Ask HN: What happens when a startup shuts down?
What happens to the customers?
Their data?
Their undelivered purchases?
What happens to the founders?
The employees?
The board members?
What happens to the intellectual property?
Social media accounts?
Domain names?
Leftover inventory?
Outstanding debt (long-term and short-term)?
What happens to the office furniture? Rubber bands?
What happens?
6 comments
[ 3.7 ms ] story [ 23.2 ms ] threadCustomers: they get a shutdown notice and the service stops working for them, and have to find competitors that do the same thing.
Founders & employees: laid off and go look for jobs.
Board members: move on with their lives.
Data, IP, office furniture, leftover inventory, rubber bands: sold at auction to pay creditors.
Social media accounts & domain names: technically this is property of the corporation and is also sold at auction, but in a sale that assumes no acquisition offer for team/brand/IP, they're often worthless. They become zombies and eventually revert to the public under whatever inactivity policy the host has (eg. domain names often get snapped up by speculators).
Debt: There's a pecking order for debts and other capital claims, and whatever money left in the company checking account + the liquidation sale mentioned beforehand goes to it. IIUC, unpaid wages come first, then unpaid suppliers. Then senior debt with liquidation rights negotiated into the contract (eg. my wife invests with philanthropic debt, which often has these clauses). Then regular debt, bondholders, then preferred stock, then common stock. Founders & employees usually hold common, which is the last to get paid out.
All the startups I've personally shut down did so with no drama, but there is a big tendency to fight over the carcass, particularly when you have people with bigger egos involved.

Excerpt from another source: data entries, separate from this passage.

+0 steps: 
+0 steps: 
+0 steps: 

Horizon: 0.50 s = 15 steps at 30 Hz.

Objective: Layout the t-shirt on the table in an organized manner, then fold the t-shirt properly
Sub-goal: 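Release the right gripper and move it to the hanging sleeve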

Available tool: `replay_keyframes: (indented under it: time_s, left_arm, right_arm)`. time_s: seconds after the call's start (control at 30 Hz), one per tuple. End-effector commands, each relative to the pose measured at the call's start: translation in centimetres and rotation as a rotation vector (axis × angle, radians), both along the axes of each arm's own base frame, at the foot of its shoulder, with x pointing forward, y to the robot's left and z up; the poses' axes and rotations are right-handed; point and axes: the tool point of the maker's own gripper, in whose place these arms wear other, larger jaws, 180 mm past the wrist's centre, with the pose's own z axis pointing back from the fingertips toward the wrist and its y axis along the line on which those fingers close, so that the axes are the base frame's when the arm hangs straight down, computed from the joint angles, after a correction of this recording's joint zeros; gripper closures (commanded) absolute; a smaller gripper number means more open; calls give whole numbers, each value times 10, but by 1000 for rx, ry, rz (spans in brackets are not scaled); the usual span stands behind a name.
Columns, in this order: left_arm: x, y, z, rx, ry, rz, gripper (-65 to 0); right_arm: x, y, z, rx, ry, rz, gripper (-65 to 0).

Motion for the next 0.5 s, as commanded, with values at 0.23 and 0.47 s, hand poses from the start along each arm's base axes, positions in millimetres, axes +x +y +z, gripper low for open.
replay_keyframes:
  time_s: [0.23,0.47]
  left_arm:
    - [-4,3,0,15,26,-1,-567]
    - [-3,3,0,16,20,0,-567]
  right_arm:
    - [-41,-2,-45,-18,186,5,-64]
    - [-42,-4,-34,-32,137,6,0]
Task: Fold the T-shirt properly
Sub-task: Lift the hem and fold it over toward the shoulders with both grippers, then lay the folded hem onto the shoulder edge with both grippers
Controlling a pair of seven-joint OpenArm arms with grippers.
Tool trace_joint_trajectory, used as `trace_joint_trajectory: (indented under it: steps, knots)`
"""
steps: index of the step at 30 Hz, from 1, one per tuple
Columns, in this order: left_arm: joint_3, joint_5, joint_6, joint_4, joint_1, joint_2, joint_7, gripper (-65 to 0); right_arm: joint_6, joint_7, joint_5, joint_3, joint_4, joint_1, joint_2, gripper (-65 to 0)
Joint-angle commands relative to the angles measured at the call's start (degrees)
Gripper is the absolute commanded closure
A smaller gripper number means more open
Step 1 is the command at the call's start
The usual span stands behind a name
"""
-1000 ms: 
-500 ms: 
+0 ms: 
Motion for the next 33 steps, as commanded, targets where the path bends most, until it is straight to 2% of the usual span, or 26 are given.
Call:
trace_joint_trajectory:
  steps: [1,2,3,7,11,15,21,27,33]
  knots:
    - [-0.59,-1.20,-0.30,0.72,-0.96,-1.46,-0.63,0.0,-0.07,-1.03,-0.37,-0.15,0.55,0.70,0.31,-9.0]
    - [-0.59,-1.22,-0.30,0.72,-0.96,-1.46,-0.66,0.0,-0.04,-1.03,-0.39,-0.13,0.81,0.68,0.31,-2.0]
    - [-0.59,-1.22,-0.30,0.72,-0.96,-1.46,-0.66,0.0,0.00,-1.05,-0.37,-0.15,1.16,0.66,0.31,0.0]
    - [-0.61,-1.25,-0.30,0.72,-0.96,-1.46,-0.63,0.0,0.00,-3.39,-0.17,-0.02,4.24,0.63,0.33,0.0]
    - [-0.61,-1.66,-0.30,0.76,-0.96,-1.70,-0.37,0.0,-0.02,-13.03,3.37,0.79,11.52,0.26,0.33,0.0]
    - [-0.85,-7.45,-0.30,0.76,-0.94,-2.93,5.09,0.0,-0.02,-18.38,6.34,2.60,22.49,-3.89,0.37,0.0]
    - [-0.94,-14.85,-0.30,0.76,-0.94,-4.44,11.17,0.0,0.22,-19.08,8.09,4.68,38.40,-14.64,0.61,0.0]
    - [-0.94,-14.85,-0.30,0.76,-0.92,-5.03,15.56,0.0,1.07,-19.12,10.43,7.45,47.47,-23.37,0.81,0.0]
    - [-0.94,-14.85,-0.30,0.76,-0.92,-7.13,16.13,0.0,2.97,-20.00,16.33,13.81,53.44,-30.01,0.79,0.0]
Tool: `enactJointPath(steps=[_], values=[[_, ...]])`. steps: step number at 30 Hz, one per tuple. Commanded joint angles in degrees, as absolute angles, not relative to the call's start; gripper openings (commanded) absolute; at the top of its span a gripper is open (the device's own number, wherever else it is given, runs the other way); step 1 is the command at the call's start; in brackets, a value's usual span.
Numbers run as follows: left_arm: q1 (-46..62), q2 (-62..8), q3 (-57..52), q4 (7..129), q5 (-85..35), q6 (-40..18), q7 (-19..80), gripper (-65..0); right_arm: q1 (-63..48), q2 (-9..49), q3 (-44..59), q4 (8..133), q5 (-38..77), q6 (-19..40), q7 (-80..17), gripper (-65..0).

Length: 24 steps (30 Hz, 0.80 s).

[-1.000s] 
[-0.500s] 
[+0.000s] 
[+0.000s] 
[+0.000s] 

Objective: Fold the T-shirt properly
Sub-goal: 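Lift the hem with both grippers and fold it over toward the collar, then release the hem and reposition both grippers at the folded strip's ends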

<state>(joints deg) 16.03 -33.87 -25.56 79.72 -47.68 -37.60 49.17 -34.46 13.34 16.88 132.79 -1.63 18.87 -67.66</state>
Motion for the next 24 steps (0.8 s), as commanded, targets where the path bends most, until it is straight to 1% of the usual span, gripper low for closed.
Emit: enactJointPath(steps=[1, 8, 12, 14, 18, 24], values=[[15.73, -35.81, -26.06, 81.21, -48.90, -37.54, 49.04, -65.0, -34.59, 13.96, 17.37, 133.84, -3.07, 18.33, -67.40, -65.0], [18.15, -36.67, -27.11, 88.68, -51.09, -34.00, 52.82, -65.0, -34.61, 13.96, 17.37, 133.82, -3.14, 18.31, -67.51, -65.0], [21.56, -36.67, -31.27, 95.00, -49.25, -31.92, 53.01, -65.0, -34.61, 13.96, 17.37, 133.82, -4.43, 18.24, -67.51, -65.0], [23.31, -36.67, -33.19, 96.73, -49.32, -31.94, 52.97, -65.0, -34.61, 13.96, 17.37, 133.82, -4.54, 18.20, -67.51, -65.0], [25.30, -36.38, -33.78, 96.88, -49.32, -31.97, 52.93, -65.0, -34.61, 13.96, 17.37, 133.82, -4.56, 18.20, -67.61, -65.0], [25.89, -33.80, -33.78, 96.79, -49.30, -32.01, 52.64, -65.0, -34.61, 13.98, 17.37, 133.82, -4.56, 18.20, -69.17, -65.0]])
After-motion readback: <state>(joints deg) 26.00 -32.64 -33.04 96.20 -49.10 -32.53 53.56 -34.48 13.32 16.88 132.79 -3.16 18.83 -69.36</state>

One that I worked at, for example, involved an IP auction where the founder stealth-bid (through an employee friend) against the VCs, the auction house accidentally told both parties they had won, the lawsuits went flying, and the founder moved to China with the IP to start the exact same company and run it into the ground again.
When the company files for bankruptcy, the court appoints a bankruptcy trustee (Google this for more information). These are public employees of the DoJ, paid for by tax dollars. It's their responsibility to ensure that the assets get liquidated and the cash is distributed properly to creditors.
They will usually contract with one of the liquidation specialists mentioned above to handle the actual logistics of selling the assets. I'm not sure exactly how the liquidation house gets paid - I'd guess they take a commission on the sales. During recessions or bubble-bursts, you can often get great deals on office furniture and computers by looking for bankruptcy auction notifications. (In the absconding-to-China startup I mentioned, my boss called me up and said "Hey, if you want really cheap furniture, there's a liquidation auction going on in a couple weeks", but I was off at college at the time and didn't have space in my dorm room.)
This is all assuming you can't work something out amicably with all the parties involved. In many tiny tech startups - the ones that are a couple friends working out of their apartments with no investors - the founders just agree to put in job references for each other, split the company bank account evenly, let the IP & domain name die, and stop paying for any cloud services they're using. Sometimes if you have investors but the company clearly isn't going anywhere, you can arrange to return the remaining cash pro-rata and the investors will either fund your next venture or land you a job at one of their portfolio companies (Evan Williams famously did this with Odeo, and his next venture was Twitter.) You can avoid bankruptcy court and the whole liquidation process this way, you just need to have all your creditors & investors on board.
That's one example of a worst case scenario.